- What the task asks: Search the material for lines containing the word "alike", and copy each one.

- Information provided:
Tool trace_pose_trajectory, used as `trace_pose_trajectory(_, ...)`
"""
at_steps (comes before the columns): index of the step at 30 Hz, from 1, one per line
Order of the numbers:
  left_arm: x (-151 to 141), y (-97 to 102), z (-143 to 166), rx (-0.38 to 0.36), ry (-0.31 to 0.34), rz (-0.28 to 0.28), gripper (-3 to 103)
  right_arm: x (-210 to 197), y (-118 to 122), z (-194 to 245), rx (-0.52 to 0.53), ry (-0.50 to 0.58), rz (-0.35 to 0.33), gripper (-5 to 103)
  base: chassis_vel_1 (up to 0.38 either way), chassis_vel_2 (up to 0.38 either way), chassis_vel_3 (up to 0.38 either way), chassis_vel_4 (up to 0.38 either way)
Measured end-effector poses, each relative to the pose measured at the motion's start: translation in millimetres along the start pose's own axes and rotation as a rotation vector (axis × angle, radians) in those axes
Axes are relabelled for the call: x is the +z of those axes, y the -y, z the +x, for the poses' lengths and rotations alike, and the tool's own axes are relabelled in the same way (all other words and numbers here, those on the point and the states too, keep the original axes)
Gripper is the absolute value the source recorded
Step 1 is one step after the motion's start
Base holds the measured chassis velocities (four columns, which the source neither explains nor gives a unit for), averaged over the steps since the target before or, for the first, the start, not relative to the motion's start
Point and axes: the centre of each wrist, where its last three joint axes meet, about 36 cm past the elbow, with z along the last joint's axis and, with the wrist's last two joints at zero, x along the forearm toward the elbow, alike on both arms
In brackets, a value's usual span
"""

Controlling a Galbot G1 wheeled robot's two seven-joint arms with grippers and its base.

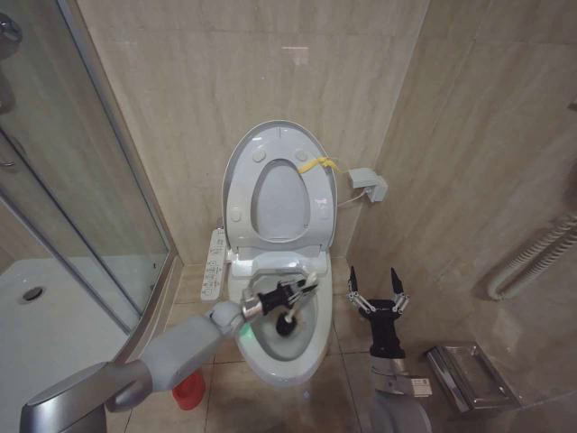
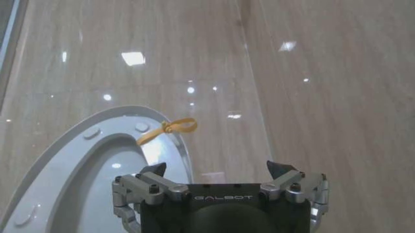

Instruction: Open the toilet lid, clean the toilet bowl with a toilet brush, close the toilet lid, and flush.

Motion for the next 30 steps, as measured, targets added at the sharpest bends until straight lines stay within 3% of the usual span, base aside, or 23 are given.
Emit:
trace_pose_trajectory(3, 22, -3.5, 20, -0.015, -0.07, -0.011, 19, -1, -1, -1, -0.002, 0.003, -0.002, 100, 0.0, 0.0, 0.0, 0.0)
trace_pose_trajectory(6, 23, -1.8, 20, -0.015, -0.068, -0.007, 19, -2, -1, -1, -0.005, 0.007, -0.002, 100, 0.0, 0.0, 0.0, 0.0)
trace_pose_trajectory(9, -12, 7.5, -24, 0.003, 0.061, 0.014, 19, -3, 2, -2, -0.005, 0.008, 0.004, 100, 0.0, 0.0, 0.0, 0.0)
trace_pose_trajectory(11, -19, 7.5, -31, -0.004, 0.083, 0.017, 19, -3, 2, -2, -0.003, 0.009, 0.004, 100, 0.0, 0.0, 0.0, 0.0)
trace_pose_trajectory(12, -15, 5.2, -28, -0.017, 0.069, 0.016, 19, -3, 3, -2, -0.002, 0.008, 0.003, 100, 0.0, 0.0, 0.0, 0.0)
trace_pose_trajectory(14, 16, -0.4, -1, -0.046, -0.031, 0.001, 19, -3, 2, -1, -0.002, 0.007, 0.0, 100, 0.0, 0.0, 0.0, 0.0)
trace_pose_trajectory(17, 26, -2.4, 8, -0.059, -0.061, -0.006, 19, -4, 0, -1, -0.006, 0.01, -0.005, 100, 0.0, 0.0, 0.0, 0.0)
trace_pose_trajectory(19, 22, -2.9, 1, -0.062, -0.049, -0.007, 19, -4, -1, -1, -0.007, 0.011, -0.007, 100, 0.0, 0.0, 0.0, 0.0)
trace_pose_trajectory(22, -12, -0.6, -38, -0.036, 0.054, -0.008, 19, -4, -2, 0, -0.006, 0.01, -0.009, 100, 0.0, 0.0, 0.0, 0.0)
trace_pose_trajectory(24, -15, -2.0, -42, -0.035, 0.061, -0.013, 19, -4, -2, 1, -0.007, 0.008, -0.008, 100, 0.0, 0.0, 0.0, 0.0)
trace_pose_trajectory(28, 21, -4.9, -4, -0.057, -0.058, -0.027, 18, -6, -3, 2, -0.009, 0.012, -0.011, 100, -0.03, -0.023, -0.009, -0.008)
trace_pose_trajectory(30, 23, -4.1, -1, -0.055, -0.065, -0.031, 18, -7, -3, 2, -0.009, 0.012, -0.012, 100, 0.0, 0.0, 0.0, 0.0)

- Answer to this exercise:
Axes are relabelled for the call: x is the +z of those axes, y the -y, z the +x, for the poses' lengths and rotations alike, and the tool's own axes are relabelled in the same way (all other words and numbers here, those on the point and the states too, keep the original axes)
Point and axes: the centre of each wrist, where its last three joint axes meet, about 36 cm past the elbow, with z along the last joint's axis and, with the wrist's last two joints at zero, x along the forearm toward the elbow, alike on both arms

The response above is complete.